You may get some travel-related deductions in some special cases, for example. But you may also find yourself paying new state and local income taxes.
Accordingly, you want to understand—at least in a general way—how the tax accounting works.
States Tax Income Earned within Their Border
A first surprise to many taxpayers, for example? Moving to another state, even temporarily, may trigger new state income taxes if you earn income while in that new state.
Example: You work at Microsoft in Redmond. But the work-from-home policy lets you work from Missoula, Montana for much of the year. Montana gets to tax your income earned while you work from home in Montana.
State Residency Leads to Taxability
A related concept: The state in which you’re a resident? That state also gets to tax you.
Example: You work for Google in California. But say you move temporarily to Washington State. California gets to tax your Google wages—even though you’re in Washington State—because the temporary nature of your stay in Washington means you still count as California resident.
States Sort of Deal with Double Taxation
If you technically reside in a state with an income tax and earn income in another state with an income tax, usually the states handle the taxes in a semi-fair way.
Usually, the state where you earn the money gets to tax the income first. And then often the state where you have residency may get to tax the money at least a little bit.
Example: If you move out of California and work temporarily from Montana, Montana gets to tax the wages you earn while working from inside Montana. Because you still count as a California resident, California taxes all your income. However, California will adjust the taxes they collect on the Montana-sourced chunk of your income for the taxes you paid Montana.
How You Allocate Income Between States
An obvious question falls out of all this tax accounting: How do you allocate your income between different states when you work here and there?
The answer? Probably you don’t. Probably your employer does this. Your W-2 will show the chunks of wages you earned in your home state and in that other state.
We are aware, for example, that the big technology employers who’ve led the way in work-from-home practices? They reportedly have been very diligent about tracking where employees work, paying state and local taxes based on work locations, and then withholding appropriate amounts from employee paychecks.
Severing Residency from a State
You can, by the way, end your residency in one state and then start residency in another state.
The steps you take to do that, predictably, depend on the states involved. Do your research on this. Carefully. Fully.
And this awkward reality some will encounter this coming tax season. Usually, maybe always, you want to establish firmly residency in another new state as part of clearly ending your residency in your old state.
For example, you can’t necessarily escape a state’s tax laws with a move to Iowa. Or Ireland. The state where you’ve been living often continues to see you as a resident.
Note: The California Franchise Tax Board’s Publication 1301 Guide to Residency provides a bunch of useful examples as to how the country’s largest state sees residency. If you’re moving from California, at least check out the examples on pages 4 through 6.
But know that the rules from state to state work differently. Even if even so slightly. (See Virginia’s residency rules for their “domiciliary residents.”)

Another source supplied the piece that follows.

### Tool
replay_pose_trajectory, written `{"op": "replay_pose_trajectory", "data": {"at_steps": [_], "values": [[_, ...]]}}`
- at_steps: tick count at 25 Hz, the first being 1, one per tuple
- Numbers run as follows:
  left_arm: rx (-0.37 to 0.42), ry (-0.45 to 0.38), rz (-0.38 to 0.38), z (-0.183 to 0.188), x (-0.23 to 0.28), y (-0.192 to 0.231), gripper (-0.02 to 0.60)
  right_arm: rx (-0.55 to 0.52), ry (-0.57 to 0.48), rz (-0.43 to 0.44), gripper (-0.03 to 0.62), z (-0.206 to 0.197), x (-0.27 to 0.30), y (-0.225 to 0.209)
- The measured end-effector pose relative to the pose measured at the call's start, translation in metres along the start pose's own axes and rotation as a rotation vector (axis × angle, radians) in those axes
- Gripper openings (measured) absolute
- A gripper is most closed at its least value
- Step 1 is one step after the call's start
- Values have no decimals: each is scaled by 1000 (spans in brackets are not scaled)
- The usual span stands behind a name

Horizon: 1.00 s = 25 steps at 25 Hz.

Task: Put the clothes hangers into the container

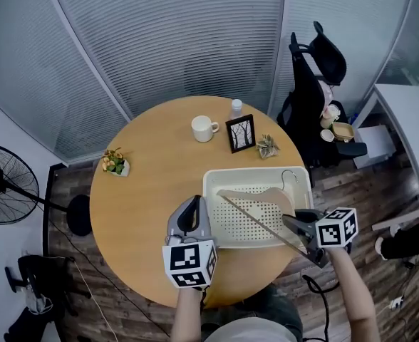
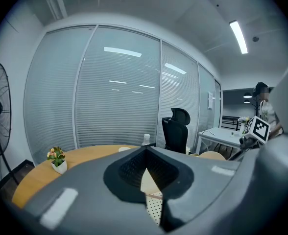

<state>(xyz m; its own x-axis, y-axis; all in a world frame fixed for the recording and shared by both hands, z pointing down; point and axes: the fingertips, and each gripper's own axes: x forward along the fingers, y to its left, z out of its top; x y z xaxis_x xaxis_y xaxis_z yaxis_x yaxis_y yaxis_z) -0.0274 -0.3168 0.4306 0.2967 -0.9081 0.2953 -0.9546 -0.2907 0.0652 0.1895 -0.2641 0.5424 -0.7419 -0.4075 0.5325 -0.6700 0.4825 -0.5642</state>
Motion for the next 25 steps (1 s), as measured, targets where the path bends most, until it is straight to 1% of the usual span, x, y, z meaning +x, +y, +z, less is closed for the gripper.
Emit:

This comment based on our firm’s real work experience? States can take a very strong positions on someone still being a resident if lots of tax is involved.
Travel Deductions Tricky
A final quick question to ask and answer: Is there a way to deduct travel expenses if you moved?

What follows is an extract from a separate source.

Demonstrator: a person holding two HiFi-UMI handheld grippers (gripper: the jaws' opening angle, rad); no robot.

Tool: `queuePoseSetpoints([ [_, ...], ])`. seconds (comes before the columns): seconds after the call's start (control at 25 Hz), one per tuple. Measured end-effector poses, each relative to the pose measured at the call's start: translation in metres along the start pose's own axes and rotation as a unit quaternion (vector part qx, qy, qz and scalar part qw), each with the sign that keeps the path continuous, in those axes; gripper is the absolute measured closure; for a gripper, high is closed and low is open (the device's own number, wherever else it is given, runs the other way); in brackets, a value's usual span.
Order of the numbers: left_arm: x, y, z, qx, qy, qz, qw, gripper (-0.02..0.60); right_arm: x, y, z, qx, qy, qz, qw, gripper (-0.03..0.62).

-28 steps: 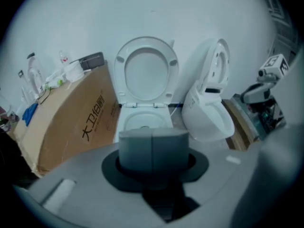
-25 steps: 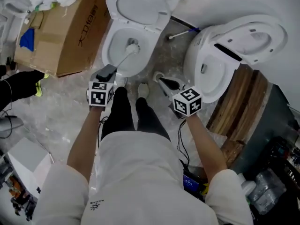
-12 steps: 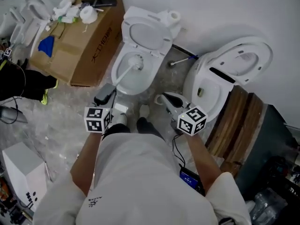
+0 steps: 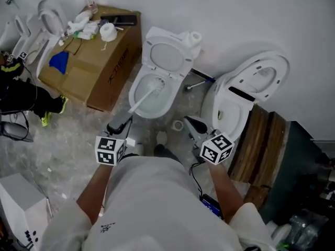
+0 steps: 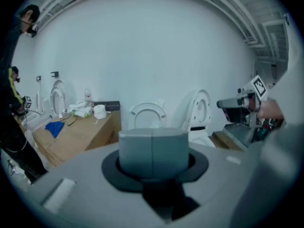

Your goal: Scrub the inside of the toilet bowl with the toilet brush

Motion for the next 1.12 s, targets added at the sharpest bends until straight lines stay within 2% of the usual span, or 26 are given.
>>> queuePoseSetpoints([
  [0.24,0.015,-0.035,-0.024,0.020,0.008,0.009,0.9997,0.434,0.005,-0.006,-0.050,0.041,0.000,0.020,0.999,0.592],
  [0.52,0.022,-0.056,-0.041,0.035,0.023,0.019,0.9989,0.434,0.007,-0.012,-0.080,0.070,0.001,0.042,0.997,0.592],
  [0.88,0.008,-0.054,-0.026,0.026,0.017,0.031,0.9990,0.434,-0.002,-0.021,-0.067,0.068,-0.009,0.044,0.997,0.592],
  [1.12,-0.002,-0.043,-0.008,0.029,0.026,0.040,0.9985,0.434,-0.005,-0.031,-0.049,0.061,-0.012,0.041,0.997,0.592],
])
Point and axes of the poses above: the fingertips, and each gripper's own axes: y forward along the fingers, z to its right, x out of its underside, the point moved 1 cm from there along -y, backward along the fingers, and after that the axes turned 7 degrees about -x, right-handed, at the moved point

For most employees, the answer is probably “no.” Tax law no longer allows a taxpayer to claim moving expenses, for one thing.
For business owners moving from one location to another, the rules get tricky. Business travel deductions require you to travel away from your tax home primarily for business reasons. So, you’d want to think about the specifics of your situation. For example, if you moved your business from an area where Covid-19 related restrictions prevented you from operating your firm? That might qualify nicely.
On the other hand, if you simply move out to the suburbs? Or want to “shelter in place” at the beach? That seems a stretch.
By the way, travel outside the United States is particularly hard to justify because of the way the tax law rules work. (Those rules appear here: Travel, Gift and Car Expenses. Note that Table 5-1, which appears about half way down this long web page, provides the most granular detail.)
And then a caution from the rules to highlight: If you do want to deduct travel expenses, be sure you faithfully comply with the documentation requirements. Congress and the Treasury set some very strict standards for recordkeeping. If you don’t comply with these requirements, you lose the deduction.